§ Work task: Filter the records below for the word "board". Keep each line that has it.

[[ The data open ]]

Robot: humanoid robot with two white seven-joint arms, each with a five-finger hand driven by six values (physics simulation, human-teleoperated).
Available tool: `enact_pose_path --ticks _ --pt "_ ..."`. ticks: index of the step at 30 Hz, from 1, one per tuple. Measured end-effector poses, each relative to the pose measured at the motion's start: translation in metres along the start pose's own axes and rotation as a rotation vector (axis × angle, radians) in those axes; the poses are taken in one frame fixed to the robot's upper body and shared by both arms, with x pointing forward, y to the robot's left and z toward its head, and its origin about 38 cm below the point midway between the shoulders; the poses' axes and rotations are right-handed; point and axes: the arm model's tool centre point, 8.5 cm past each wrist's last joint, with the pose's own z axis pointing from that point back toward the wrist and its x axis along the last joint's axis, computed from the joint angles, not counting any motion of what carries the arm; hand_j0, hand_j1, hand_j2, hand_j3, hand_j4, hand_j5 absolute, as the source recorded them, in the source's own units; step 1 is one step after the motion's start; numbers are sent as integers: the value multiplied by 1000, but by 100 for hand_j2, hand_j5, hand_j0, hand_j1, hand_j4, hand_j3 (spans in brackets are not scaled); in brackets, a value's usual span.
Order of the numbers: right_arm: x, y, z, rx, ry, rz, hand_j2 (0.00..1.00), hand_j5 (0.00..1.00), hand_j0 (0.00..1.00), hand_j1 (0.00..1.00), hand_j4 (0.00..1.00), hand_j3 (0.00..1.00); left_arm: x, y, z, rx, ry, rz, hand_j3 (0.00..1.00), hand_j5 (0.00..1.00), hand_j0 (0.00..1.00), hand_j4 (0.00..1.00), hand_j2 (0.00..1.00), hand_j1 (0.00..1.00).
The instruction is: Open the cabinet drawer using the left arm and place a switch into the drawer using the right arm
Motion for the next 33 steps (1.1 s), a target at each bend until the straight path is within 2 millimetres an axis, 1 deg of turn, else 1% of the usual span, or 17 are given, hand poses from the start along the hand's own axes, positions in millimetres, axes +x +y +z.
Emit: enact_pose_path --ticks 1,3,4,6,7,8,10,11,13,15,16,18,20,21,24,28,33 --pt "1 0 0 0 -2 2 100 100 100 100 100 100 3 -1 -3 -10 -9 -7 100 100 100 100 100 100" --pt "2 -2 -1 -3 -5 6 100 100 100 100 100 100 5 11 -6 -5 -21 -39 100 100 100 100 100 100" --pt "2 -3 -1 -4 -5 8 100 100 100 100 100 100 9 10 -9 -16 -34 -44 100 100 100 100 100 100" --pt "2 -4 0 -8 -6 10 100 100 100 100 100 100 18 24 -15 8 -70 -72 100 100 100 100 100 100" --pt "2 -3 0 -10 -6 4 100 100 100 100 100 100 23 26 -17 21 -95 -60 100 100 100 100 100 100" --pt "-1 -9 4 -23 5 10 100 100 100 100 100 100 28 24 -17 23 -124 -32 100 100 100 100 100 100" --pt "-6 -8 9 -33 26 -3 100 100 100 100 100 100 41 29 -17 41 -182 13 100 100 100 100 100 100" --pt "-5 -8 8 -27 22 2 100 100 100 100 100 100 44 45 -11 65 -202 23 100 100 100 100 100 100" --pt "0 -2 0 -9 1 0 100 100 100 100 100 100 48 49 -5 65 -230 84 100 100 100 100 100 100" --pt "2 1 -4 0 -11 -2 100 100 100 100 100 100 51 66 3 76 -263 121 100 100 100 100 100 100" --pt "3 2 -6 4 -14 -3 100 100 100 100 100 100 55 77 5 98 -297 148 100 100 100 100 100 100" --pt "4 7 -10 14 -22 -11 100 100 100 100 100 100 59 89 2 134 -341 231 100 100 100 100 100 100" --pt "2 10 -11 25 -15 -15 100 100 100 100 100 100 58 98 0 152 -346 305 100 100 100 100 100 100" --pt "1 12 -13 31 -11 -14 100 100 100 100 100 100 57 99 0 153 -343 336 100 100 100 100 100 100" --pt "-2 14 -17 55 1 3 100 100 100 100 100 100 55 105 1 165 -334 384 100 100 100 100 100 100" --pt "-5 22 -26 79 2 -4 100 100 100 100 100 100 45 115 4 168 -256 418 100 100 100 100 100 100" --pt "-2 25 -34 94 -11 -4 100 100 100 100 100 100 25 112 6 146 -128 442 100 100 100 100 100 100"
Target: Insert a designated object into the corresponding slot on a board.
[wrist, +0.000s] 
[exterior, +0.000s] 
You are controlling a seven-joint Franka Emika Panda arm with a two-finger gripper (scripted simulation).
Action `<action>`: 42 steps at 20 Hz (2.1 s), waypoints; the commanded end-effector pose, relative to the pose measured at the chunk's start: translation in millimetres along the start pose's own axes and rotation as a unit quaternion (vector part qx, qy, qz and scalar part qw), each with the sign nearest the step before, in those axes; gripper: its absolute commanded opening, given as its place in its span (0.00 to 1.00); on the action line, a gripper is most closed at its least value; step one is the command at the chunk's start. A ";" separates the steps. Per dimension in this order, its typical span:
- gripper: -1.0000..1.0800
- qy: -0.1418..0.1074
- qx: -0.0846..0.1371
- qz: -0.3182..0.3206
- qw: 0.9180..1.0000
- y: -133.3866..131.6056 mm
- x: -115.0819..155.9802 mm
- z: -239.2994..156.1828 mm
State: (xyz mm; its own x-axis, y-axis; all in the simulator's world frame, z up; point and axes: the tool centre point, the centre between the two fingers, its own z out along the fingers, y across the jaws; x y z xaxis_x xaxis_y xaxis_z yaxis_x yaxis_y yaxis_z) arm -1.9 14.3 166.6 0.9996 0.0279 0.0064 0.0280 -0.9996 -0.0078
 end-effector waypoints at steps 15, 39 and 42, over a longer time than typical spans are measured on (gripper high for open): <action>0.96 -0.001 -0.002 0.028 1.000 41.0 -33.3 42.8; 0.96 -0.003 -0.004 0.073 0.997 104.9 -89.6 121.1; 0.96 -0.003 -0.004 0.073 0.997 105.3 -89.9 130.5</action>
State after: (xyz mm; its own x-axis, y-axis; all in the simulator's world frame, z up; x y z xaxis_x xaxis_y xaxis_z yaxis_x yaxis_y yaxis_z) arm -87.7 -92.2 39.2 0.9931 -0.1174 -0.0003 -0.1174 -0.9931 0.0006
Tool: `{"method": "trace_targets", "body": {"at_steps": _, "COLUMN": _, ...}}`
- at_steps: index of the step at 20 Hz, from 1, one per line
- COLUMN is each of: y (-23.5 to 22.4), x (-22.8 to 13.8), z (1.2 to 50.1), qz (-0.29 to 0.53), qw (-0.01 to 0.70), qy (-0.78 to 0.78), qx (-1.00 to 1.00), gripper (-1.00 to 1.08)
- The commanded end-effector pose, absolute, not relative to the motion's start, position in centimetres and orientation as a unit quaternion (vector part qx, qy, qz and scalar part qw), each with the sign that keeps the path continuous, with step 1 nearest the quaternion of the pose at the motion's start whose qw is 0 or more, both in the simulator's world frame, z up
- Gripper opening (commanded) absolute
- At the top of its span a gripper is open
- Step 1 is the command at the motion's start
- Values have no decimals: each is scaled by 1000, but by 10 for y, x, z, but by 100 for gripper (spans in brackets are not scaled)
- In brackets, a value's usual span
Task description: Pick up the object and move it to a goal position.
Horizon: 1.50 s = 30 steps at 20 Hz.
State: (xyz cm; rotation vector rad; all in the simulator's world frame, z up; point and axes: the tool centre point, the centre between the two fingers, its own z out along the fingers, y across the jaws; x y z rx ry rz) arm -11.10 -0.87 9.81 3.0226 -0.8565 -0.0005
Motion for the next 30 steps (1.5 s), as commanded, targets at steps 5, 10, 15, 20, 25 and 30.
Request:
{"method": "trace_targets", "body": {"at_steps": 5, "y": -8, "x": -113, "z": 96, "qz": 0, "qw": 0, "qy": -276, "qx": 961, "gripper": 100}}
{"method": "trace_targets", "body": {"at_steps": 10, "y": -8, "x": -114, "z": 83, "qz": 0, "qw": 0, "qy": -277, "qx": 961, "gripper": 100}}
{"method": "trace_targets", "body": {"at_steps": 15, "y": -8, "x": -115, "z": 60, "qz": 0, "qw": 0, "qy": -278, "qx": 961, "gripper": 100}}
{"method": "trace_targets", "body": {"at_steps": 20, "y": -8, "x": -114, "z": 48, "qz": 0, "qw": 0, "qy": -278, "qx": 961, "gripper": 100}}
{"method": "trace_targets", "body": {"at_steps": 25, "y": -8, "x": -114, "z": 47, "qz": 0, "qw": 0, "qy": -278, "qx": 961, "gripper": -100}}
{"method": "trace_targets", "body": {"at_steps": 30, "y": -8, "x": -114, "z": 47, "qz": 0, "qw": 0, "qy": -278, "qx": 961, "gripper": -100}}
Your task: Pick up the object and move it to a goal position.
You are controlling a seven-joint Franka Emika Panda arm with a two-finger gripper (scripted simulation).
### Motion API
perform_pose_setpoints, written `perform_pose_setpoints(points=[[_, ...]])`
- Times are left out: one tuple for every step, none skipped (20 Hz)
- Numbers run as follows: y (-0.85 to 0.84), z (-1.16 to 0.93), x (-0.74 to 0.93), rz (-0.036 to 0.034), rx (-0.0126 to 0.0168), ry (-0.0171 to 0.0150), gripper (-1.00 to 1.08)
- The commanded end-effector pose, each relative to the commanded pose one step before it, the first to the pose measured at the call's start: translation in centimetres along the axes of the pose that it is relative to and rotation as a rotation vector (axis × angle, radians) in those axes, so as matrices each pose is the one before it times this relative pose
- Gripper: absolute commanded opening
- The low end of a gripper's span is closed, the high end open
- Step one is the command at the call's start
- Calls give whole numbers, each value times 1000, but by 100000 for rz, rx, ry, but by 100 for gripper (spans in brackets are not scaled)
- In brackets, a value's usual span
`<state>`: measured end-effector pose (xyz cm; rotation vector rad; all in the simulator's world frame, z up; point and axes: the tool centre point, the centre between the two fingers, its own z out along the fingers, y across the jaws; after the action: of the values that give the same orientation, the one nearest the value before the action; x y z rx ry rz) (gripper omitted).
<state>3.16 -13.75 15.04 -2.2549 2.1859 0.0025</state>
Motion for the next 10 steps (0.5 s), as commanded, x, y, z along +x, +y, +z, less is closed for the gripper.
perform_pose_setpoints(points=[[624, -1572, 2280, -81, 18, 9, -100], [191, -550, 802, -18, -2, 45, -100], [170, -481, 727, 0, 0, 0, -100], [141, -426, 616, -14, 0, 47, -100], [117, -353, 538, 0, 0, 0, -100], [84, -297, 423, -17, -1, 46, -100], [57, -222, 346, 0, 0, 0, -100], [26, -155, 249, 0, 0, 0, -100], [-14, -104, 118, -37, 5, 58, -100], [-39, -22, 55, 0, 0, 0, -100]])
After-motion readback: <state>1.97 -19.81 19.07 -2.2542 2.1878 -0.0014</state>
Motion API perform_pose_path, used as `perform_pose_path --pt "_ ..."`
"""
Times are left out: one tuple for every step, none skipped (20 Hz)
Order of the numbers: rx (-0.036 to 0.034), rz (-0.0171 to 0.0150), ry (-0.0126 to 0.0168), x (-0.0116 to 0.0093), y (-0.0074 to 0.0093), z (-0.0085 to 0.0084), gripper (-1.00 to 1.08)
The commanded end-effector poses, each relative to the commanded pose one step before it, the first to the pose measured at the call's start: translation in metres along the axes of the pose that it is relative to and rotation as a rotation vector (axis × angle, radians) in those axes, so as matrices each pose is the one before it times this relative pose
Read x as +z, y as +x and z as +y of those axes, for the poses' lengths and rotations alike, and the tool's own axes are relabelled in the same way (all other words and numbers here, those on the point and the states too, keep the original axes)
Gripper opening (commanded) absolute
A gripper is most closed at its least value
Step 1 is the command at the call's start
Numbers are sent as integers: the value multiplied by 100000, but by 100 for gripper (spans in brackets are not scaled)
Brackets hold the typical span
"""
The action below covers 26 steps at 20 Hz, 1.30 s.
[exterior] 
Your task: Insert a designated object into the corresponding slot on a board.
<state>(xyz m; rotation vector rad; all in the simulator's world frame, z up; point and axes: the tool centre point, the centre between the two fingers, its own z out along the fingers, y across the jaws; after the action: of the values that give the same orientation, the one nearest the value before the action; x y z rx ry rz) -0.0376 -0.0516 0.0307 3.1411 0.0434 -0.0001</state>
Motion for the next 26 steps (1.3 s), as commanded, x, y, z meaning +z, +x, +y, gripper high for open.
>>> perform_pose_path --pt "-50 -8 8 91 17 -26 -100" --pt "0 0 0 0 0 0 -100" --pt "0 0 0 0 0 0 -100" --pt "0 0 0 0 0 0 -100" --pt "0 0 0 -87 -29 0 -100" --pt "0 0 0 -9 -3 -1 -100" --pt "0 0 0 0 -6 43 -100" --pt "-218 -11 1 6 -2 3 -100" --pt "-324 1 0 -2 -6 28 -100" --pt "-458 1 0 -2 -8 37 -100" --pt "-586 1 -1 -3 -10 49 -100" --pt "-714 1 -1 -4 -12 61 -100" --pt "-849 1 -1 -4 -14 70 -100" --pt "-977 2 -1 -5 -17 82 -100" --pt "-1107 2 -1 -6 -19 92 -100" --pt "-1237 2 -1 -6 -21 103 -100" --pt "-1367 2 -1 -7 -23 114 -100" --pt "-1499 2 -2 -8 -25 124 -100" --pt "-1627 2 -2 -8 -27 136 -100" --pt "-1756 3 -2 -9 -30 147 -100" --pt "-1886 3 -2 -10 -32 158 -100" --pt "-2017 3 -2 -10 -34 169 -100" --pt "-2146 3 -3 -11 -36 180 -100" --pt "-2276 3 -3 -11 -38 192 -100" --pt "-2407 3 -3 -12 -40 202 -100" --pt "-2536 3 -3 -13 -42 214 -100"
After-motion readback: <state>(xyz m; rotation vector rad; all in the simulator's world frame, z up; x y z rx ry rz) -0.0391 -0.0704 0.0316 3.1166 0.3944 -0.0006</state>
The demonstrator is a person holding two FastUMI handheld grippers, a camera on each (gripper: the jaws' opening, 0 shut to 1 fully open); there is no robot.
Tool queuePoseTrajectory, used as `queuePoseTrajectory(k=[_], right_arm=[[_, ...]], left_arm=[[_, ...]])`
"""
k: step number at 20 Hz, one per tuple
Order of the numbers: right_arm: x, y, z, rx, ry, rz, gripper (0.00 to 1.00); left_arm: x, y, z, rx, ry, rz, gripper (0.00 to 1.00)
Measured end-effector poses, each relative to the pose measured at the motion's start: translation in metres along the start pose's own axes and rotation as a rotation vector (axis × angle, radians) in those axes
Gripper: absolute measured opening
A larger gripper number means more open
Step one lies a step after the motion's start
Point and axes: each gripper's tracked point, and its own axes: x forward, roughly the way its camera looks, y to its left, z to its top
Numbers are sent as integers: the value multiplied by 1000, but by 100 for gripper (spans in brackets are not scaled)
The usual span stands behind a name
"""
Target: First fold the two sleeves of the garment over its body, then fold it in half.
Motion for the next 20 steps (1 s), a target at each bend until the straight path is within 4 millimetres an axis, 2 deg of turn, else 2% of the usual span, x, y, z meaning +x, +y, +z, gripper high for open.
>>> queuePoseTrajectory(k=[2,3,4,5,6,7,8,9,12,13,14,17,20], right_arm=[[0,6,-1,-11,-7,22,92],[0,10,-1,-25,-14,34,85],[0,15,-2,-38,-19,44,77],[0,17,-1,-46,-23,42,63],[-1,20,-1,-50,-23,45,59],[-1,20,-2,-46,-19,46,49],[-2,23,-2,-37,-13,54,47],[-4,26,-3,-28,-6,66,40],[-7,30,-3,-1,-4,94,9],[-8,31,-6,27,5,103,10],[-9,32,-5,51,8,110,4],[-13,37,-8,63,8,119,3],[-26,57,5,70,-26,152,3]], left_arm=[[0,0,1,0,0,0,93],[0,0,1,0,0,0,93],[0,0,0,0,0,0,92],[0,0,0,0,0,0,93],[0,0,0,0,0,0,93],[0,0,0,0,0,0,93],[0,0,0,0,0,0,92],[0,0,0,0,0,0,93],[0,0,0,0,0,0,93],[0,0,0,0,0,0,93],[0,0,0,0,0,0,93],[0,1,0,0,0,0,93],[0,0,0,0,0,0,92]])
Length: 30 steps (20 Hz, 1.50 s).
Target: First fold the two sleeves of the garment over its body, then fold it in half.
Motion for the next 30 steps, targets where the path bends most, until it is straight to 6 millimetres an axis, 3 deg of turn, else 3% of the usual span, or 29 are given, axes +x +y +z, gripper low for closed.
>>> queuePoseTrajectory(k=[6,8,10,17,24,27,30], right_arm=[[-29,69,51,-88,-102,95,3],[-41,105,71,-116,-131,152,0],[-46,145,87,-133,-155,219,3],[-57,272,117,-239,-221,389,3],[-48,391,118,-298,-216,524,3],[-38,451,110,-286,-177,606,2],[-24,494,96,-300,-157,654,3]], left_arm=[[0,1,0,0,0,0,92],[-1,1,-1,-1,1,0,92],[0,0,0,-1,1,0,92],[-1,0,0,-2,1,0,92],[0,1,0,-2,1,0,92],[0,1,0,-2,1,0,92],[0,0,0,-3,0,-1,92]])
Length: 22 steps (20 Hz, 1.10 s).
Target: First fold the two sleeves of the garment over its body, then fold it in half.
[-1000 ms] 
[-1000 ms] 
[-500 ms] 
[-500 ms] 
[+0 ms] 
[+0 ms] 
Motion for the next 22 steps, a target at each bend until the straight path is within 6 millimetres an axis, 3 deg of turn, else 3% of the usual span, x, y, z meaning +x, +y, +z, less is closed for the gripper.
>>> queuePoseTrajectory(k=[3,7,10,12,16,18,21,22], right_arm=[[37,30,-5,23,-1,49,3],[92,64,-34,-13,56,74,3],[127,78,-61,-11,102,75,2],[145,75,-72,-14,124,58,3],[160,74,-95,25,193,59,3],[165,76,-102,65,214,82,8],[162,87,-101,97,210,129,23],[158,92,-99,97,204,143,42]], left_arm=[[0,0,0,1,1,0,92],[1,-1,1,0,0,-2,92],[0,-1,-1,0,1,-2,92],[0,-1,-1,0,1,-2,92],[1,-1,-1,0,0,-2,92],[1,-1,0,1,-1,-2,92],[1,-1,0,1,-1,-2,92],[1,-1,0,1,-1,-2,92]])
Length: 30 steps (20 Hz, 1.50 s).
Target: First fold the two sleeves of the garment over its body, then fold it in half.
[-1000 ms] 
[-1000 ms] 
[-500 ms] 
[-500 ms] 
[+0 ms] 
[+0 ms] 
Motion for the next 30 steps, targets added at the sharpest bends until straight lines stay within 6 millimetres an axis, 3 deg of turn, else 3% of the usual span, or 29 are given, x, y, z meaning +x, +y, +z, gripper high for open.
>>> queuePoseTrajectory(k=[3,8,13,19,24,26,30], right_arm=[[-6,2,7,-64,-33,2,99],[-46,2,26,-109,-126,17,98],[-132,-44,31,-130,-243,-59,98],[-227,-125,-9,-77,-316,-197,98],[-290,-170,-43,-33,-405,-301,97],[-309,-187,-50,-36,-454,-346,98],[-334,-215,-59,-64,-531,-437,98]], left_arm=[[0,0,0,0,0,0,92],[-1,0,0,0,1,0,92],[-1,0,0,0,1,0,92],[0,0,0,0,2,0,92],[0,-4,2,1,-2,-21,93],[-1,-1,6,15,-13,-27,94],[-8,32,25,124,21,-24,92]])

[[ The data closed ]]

§ Reply to the task:
Target: Insert a designated object into the corresponding slot on a board.
Your task: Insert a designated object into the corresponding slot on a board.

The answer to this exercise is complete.